Some interesting statistics:

• The number of images uploaded has tripled over the past two days, January 1 and 2
• Normally we serve about 15 million photos a day, now were serving about 30 million
• About 20 images are uploaded very second; when an image is uploaded, processing it takes a few seconds, because 5 images in different sizes are made, and because we keep live backups on site, each image is each saved onto two different servers"

(Via FlickrBlog.)

3.1.05

Last images of 2004

Some new images, all manipulated in photoshop, the blur though is in camera. Taken well before midnight on NYE. (Perhaps even a homage to Ralph Eugene Meatyard?)
Of course most of my image making efforts happen online now at Flickr.

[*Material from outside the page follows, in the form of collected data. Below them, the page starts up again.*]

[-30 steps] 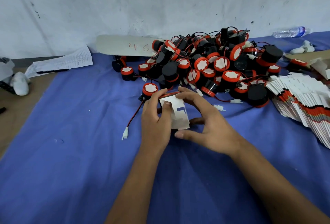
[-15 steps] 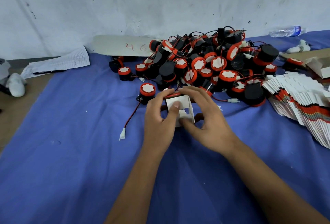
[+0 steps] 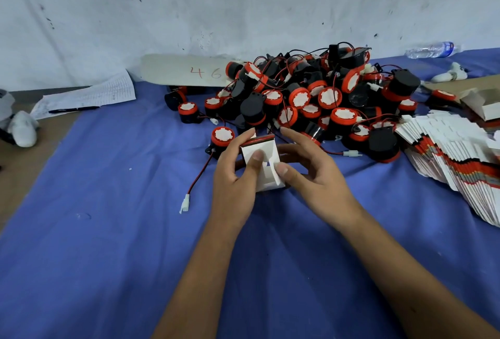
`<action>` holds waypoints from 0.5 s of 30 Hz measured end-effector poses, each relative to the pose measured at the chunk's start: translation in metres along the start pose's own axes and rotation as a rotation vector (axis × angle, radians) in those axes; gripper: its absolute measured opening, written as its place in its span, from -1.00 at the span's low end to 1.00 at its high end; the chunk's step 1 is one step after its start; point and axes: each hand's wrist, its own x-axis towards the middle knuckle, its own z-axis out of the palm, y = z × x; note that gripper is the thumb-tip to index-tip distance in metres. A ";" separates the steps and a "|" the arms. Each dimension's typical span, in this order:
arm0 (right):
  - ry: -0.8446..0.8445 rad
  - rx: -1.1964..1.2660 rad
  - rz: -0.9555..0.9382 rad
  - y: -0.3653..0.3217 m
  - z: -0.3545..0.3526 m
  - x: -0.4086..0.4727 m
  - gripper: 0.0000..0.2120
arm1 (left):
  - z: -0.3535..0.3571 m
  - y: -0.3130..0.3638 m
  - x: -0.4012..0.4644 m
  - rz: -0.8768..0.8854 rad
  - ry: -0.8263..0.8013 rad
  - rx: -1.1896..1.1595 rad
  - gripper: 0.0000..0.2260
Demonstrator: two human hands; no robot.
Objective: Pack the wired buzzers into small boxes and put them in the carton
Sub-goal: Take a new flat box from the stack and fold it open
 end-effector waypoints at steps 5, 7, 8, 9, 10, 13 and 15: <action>-0.009 0.115 0.019 -0.006 0.003 0.001 -0.38 | -0.004 0.001 -0.002 -0.093 -0.246 -0.232 -0.38; 0.022 0.157 0.040 -0.008 0.002 0.002 -0.38 | -0.011 0.001 -0.003 -0.084 -0.381 -0.284 -0.23; 0.031 0.181 0.052 -0.008 0.001 0.002 -0.37 | -0.014 0.002 -0.003 -0.049 -0.437 -0.275 -0.18; 0.033 0.207 0.065 -0.009 0.001 0.002 -0.36 | -0.016 0.002 -0.002 -0.004 -0.470 -0.245 -0.15; 0.030 0.228 0.074 -0.009 0.001 0.002 -0.36 | -0.016 0.002 -0.002 0.042 -0.474 -0.197 -0.16; 0.011 0.249 0.081 -0.008 0.000 0.002 -0.38 | -0.009 0.002 -0.002 0.147 -0.341 -0.084 -0.35; -0.009 0.244 0.076 -0.007 0.000 0.002 -0.37 | -0.005 0.001 -0.002 0.138 -0.270 -0.128 -0.46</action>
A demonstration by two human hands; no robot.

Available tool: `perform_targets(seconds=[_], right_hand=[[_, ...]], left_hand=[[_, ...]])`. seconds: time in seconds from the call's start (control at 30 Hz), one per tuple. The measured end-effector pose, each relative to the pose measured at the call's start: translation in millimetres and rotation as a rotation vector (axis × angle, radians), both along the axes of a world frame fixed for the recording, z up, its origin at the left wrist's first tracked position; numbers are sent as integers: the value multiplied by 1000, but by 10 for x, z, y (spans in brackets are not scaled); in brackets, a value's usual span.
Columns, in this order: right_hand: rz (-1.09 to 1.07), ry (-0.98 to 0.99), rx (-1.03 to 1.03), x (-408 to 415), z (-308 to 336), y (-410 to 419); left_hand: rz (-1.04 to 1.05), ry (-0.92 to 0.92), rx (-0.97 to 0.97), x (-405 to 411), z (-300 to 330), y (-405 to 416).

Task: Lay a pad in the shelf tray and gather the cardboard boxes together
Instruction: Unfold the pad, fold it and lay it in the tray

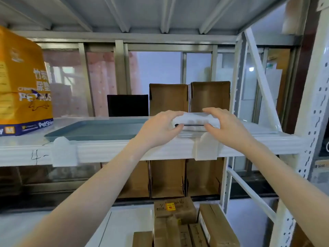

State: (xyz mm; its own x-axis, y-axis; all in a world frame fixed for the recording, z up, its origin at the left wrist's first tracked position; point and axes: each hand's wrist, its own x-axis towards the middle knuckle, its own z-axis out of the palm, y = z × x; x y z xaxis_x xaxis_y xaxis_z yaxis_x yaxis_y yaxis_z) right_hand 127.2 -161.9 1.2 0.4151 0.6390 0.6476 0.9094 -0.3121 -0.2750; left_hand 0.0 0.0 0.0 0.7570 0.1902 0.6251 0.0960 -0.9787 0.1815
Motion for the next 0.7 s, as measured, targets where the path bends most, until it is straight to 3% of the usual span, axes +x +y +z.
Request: perform_targets(seconds=[0.23, 0.43, 0.5, 0.7], right_hand=[[-8, 34, -2, 285, -1, 136], [66, 124, 64, 402, -86, 174], [89, 132, 96, 405, -103, 153], [160, 175, 178, 123, -2, 13]], left_hand=[[85, 171, 7, 537, 147, -21], [176, 148, 116, 810, 147, -43], [223, 55, 159, 794, 159, -22], [176, -439, 35, 240, 434, 30]])
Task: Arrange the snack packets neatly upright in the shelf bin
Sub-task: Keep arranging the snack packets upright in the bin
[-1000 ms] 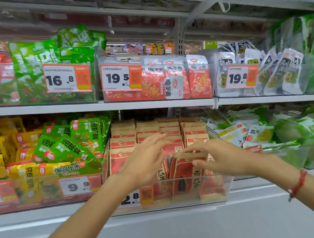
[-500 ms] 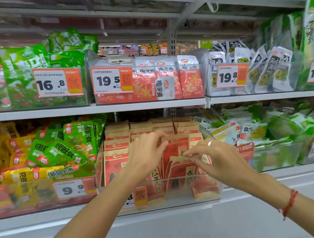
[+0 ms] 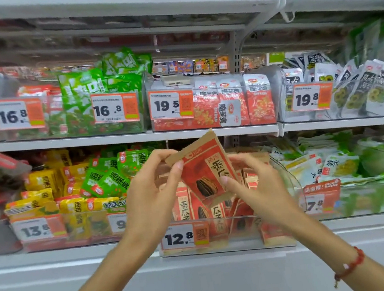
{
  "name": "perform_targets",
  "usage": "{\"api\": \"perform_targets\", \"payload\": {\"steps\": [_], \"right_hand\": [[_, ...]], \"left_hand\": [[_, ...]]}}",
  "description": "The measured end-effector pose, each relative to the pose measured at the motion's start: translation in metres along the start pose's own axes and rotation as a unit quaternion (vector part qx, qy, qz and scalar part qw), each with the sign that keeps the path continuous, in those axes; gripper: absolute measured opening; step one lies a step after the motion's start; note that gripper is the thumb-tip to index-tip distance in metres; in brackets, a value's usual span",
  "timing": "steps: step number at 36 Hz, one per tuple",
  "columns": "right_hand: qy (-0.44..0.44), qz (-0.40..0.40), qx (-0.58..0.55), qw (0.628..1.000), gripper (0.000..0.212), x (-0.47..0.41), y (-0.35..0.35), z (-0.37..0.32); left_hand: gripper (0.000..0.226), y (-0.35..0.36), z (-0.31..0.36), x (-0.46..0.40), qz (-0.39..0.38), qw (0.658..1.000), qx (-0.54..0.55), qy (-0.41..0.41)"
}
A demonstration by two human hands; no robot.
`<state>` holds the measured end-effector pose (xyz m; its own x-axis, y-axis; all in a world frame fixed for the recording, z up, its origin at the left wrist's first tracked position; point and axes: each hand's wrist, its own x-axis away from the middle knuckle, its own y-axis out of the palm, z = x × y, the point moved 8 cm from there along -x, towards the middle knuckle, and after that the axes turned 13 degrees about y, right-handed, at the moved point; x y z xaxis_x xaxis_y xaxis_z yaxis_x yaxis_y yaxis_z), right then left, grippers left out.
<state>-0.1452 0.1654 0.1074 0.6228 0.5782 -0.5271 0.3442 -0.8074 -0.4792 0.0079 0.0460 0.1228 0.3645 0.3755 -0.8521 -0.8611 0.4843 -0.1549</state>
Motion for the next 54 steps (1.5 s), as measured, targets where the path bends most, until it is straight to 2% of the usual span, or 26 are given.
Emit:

blurred lights 2004blurred lights 2004blurred lights 2004

Upcoming ICP show, in New York

I so wish I was back in New York now, the ICP is having a show of work by one of my Favourite photographers - sigh

“ …In his largest group of photographs—referred to here as the “Romances”--Meatyard sought to evoke a world not normally acknowledged by the human eye: the unexpressed relationships between people. These staged images are almost literary in their implied narratives, what writer Guy Davenport has called “charming short stories that have never been written.” Although they present strange juxtapositions and embrace accidents, these unsettling pictures are not so much surrealistic as transcendental. With a quiet spiritual force, they suggest the complex emotions associated with childhood intimacy, innocence, loss, and destruction.”

From the ICP site itself.

2.1.05

Digital camera sales continue strong growth

"A study by InfoTrends/CAP Ventures predicts that worldwide digital camera revenue will reach $24 billion by the end of 2004, and will exceed $30 billion by 2009. Europe, the United States and Japan top the table for digital camera sales this year while it is expected that Asia and Rest of World (ROW) regions, which currently has a combined share of 10%, will share 33% of the revenue by 2009."
( Via Digital Photography Review (dpreview.com) ).

Sorry to be a bearer of bad news but...

"Prisoner numbers have increased by more than 40% over past 10 years"

(Via Australian Bureau of Statistics.)